The three rebels are thought to be John Paulson at Paulson & Co (a 4.1% shareholder), Bruce Berkowitz at Fairholme Capital Management LLC (with a 3.5% stake), and Leon Cooperman at Omega Advisors Inc (a 2.9% stake).

All three have publicly stated that MCI should reconsider a higher bid from Qwest or stay independent. This is despite MCI’s board agreeing to a $200m break-off fee, if the deal with Verizon does not go through.

The offer is very disappointing for MCI owners, said Berkowitz, president of Fairholme Capital Management. The company in my opinion is being given away, he said on CNN. This is not over. I think the owners need to have a say.

John Paulson and Leon Cooperman have said Qwest should make its offer public and press to forge a deal with MCI.

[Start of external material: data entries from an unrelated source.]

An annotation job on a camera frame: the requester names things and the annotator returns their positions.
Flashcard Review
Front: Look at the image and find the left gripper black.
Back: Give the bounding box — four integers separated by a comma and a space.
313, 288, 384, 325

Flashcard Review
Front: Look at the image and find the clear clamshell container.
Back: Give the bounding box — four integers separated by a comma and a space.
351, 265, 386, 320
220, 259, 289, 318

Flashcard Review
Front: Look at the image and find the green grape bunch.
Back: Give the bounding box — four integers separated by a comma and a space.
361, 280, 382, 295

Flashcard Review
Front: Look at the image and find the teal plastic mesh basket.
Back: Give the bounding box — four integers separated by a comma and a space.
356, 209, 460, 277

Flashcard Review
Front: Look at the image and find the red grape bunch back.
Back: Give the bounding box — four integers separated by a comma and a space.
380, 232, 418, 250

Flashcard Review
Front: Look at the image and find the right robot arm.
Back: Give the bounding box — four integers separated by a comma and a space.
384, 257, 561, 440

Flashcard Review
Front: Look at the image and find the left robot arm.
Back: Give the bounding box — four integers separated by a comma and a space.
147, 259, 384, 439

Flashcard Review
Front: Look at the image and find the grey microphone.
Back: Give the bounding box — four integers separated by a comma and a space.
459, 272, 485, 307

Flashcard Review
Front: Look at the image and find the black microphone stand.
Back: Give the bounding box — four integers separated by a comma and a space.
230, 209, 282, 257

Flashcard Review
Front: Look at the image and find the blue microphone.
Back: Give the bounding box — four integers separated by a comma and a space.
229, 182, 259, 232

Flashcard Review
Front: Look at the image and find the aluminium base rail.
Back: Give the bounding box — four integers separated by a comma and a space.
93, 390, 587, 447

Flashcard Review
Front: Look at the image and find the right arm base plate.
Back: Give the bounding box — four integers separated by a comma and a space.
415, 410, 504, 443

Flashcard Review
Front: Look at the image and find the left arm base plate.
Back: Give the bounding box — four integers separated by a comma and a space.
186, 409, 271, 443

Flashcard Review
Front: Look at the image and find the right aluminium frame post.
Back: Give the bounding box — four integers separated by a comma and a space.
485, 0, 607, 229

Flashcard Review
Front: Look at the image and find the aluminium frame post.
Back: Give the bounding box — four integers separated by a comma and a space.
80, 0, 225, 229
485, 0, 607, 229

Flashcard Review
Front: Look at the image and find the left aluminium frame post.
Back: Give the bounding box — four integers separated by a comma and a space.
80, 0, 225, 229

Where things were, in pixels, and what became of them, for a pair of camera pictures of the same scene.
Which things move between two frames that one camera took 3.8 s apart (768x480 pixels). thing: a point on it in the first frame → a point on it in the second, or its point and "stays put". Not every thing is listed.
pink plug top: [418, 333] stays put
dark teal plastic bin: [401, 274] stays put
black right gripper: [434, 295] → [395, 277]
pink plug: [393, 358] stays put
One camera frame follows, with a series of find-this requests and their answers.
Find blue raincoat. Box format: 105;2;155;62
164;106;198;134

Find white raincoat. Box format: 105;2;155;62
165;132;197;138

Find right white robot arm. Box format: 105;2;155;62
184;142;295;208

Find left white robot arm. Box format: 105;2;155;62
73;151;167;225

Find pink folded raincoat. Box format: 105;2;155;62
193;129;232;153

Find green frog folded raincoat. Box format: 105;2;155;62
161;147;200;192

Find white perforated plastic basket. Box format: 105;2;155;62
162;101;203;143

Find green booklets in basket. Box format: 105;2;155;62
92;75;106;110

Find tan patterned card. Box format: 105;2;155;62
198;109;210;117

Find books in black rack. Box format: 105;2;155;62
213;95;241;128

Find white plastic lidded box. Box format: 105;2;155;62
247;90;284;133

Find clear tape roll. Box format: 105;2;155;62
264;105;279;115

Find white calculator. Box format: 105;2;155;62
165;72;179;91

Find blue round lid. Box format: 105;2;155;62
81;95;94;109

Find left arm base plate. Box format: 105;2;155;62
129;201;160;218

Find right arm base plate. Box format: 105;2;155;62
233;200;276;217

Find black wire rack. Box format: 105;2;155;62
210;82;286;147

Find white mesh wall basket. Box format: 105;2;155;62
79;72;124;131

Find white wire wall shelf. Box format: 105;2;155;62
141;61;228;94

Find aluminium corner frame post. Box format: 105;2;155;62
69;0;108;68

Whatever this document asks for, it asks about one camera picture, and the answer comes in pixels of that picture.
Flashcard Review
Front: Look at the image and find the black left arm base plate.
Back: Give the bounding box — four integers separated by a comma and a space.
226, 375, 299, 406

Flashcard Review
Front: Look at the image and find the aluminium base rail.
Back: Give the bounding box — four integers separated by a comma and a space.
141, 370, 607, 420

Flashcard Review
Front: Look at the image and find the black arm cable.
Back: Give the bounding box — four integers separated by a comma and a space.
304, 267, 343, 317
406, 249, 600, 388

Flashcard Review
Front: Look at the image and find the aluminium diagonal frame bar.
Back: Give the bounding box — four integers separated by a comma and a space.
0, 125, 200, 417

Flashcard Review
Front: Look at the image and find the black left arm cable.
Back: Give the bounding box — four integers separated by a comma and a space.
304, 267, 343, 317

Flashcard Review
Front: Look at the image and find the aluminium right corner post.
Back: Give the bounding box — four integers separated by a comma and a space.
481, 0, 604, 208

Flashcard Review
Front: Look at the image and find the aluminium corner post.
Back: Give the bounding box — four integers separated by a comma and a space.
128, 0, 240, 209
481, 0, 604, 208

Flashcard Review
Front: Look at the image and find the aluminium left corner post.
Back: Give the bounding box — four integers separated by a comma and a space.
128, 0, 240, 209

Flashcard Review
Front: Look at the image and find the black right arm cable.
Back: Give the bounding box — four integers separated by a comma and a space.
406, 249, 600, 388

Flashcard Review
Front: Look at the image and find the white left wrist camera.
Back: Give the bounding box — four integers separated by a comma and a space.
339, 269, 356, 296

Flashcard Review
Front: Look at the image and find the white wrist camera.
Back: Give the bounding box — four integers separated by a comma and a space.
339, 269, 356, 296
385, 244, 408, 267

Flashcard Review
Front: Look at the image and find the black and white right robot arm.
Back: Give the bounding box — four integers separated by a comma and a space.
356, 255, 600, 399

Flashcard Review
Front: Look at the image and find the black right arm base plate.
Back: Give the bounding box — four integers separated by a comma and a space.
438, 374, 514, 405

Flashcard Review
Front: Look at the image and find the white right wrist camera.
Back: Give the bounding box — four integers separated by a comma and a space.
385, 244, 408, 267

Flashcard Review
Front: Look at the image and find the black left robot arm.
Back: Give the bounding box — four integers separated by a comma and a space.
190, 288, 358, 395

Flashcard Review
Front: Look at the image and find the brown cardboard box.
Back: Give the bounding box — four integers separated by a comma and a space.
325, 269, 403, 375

The shareholder discontent follows comments made by Qwest’s CEO Richard C. Notebaert, who on Tuesday announced that he was keeping his options open about his next move. Notebaert also expressed surprise that MCI had chosen to accept Verizon’s offer over Qwest’s higher bid.

We were a very good fit for MCI or we would not have made the proposals as strong as they were, Notebaert said in an interview. How do you argue leaving a billion of cash? That’s a lot of money to leave on the table. That’s why you see some of their shareholders rolling their eyes.

MCI shareholders are scheduled to meet in May, and it remains to be seen whether the rumblings of discontent will spread to more MCI shareholders. If the discontent does spread, it possible that Qwest could continue to push its offer, or even make a higher one.

That would pressure Verizon to raise its bid and could make it harder for MCI’s CEO Michael D. Capellas to win shareholder approval for the deal. A bidding war is also another possibility.

In the end however, the real decision makers are MCI’s largest shareholders, whose opinion is crucial if the Verizon offer is to be accepted.

The largest MCI shareholder is the Mexican billionaire, Carlos Slim Helu, who is also Latin America’s richest man. He has a 13.7% stake in the company, and is reportedly set to make a profit of at least $600m on his investment in MCI if the Verizon deal goes through. The private investment firm ESL Partners LP and MatlinPatterson Global Opportunities Partners LP are the second- and third-largest shareholders.

News of the discontent sent MCI shares up 0.5% to $20.65 on Nasdaq, as of 5.20pm GMT on Wednesday.